### EXERCISE MATERIALS
————————

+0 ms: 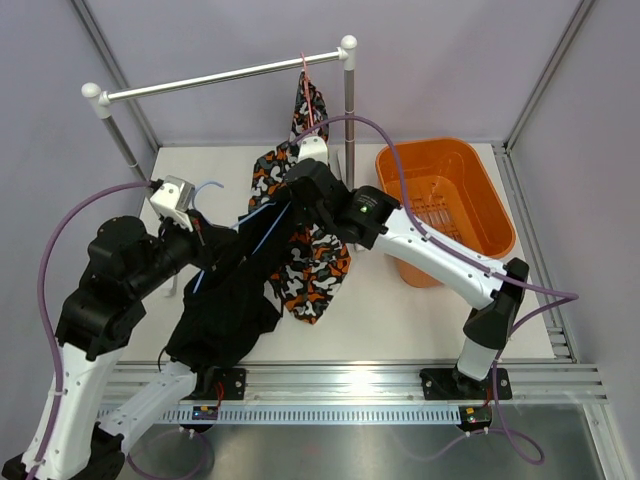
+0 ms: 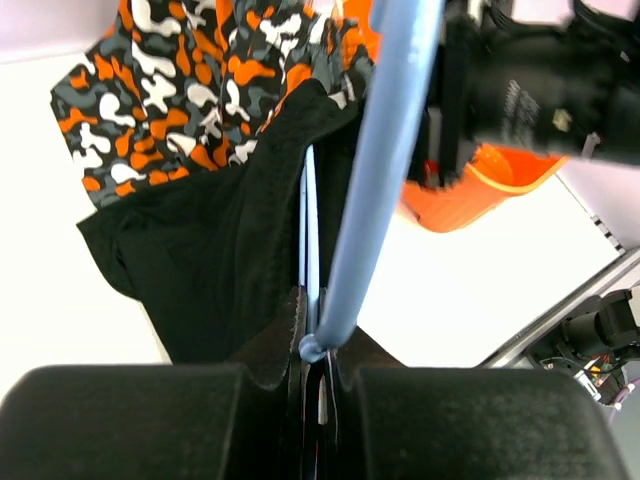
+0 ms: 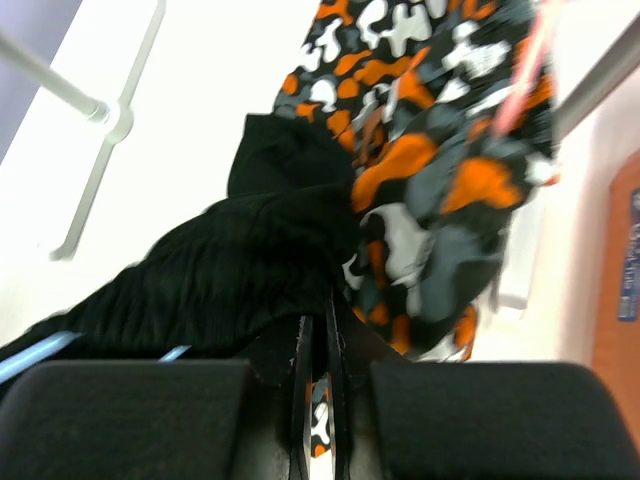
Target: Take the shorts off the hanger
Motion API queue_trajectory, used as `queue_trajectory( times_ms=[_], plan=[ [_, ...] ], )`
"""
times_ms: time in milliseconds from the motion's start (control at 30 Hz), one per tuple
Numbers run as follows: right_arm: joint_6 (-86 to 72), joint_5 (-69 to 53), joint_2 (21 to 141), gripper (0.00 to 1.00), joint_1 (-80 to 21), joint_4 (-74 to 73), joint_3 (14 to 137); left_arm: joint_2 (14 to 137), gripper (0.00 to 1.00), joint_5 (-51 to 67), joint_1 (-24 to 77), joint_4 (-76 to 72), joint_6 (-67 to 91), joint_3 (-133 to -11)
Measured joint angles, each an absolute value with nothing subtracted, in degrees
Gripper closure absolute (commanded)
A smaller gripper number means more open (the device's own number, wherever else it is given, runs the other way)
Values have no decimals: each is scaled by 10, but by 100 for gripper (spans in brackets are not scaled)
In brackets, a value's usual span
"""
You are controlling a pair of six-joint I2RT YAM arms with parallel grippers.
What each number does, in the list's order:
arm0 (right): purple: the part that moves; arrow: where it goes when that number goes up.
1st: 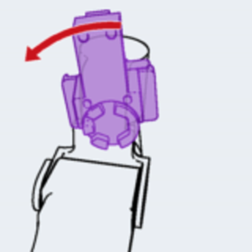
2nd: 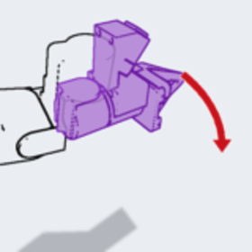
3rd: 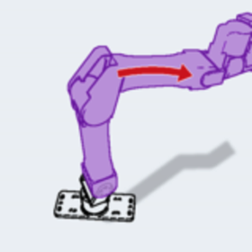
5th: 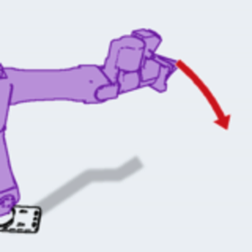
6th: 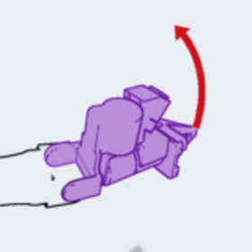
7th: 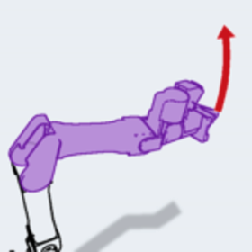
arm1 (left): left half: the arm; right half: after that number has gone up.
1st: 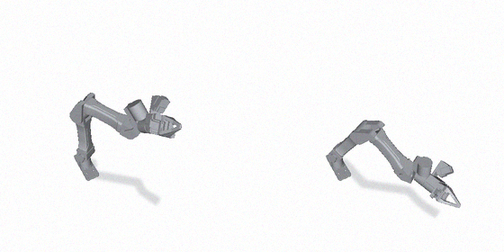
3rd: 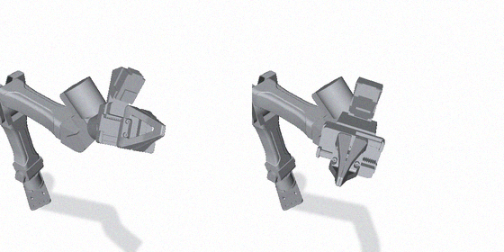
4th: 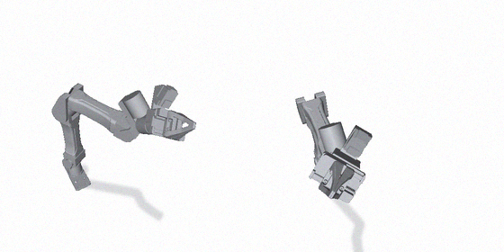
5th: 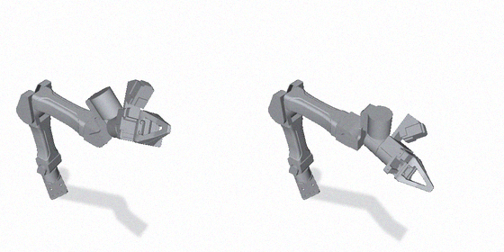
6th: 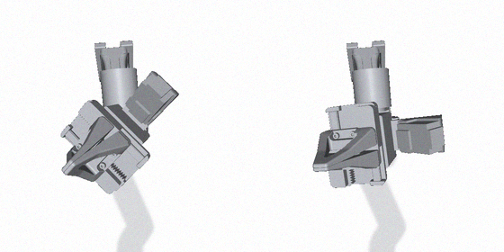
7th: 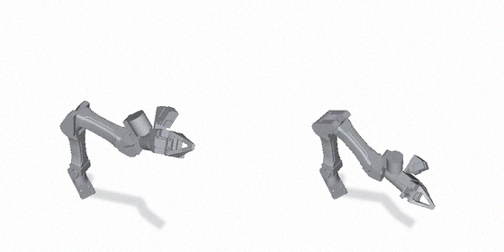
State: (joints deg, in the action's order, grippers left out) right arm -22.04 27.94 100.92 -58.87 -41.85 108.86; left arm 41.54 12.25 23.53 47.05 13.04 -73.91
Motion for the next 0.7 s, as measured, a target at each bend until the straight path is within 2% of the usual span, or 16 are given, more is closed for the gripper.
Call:
queue_trajectory(
  times_ms=[433, 600, 700],
  plan=[
    [-210, 275, 1009, 96, -546, -419, 1091, 375, 95, 215, 232, 480, 110, -739],
    [-202, 272, 1009, 95, -523, -432, 1100, 346, 99, 248, 232, 475, 104, -739],
    [-197, 271, 1009, 99, -522, -432, 1117, 345, 100, 250, 232, 468, 105, -737]
  ],
)
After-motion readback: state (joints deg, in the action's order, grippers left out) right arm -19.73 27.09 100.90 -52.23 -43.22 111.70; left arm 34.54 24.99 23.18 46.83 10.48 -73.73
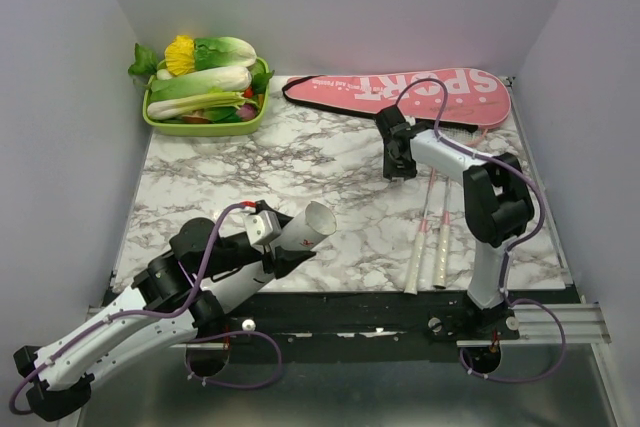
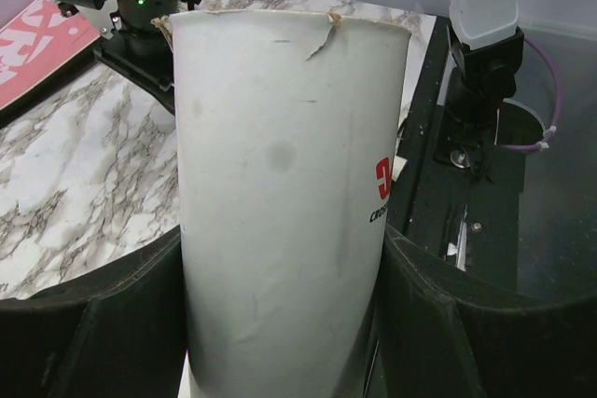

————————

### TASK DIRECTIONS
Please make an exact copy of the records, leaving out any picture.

### ANSWER TO THIS TASK
+0 ms: 
+0 ms: 
+0 ms: 
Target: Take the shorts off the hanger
Motion API queue_trajectory, used as `queue_trajectory( times_ms=[_], plan=[ [_, ...] ], )`
"""
times_ms: time in milliseconds from the motion's start (control at 30 Hz), one per tuple
Numbers run as follows: right_arm: joint_6 (-86 to 72), joint_5 (-69 to 53), joint_2 (21 to 141), gripper (0.00 to 1.00), joint_1 (-80 to 21), joint_4 (-74 to 73), joint_3 (14 to 137); left_arm: joint_2 (14 to 137), gripper (0.00 to 1.00), joint_5 (-51 to 67), joint_1 (-24 to 77), joint_4 (-76 to 72), joint_6 (-67 to 91), joint_3 (-133 to -11)
Measured joint angles, each an absolute value with nothing subtracted, in degrees
Gripper closure absolute (commanded)
A smaller gripper number means more open (the device's own number, wherever else it is given, runs the other way)
Values have no decimals: each is scaled by 10, but by 100 for gripper (spans in brackets are not scaled)
In brackets, a value's usual span
"""
You are controlling a pair of six-joint I2RT YAM arms with parallel grippers.
What each number does, in the list's order:
arm0 (right): purple: the part that moves; arrow: where it goes when that number goes up.
1st: 
2nd: 
3rd: 
5th: 
6th: 
7th: 
arm1 (left): left half: the arm; right half: after that number has gone up.
1st: 
3rd: 
4th: 
5th: 
6th: 
7th: 
State: (joints deg, in the action's order, grippers left out) right arm -22.04 27.94 100.92 -58.87 -41.85 108.86; left arm 41.54 12.25 23.53 47.05 13.04 -73.91
Motion for the next 0.7 s, as measured, a target at each bend until the straight path is within 2% of the usual span, or 16 are given, more is closed for the gripper.
Call:
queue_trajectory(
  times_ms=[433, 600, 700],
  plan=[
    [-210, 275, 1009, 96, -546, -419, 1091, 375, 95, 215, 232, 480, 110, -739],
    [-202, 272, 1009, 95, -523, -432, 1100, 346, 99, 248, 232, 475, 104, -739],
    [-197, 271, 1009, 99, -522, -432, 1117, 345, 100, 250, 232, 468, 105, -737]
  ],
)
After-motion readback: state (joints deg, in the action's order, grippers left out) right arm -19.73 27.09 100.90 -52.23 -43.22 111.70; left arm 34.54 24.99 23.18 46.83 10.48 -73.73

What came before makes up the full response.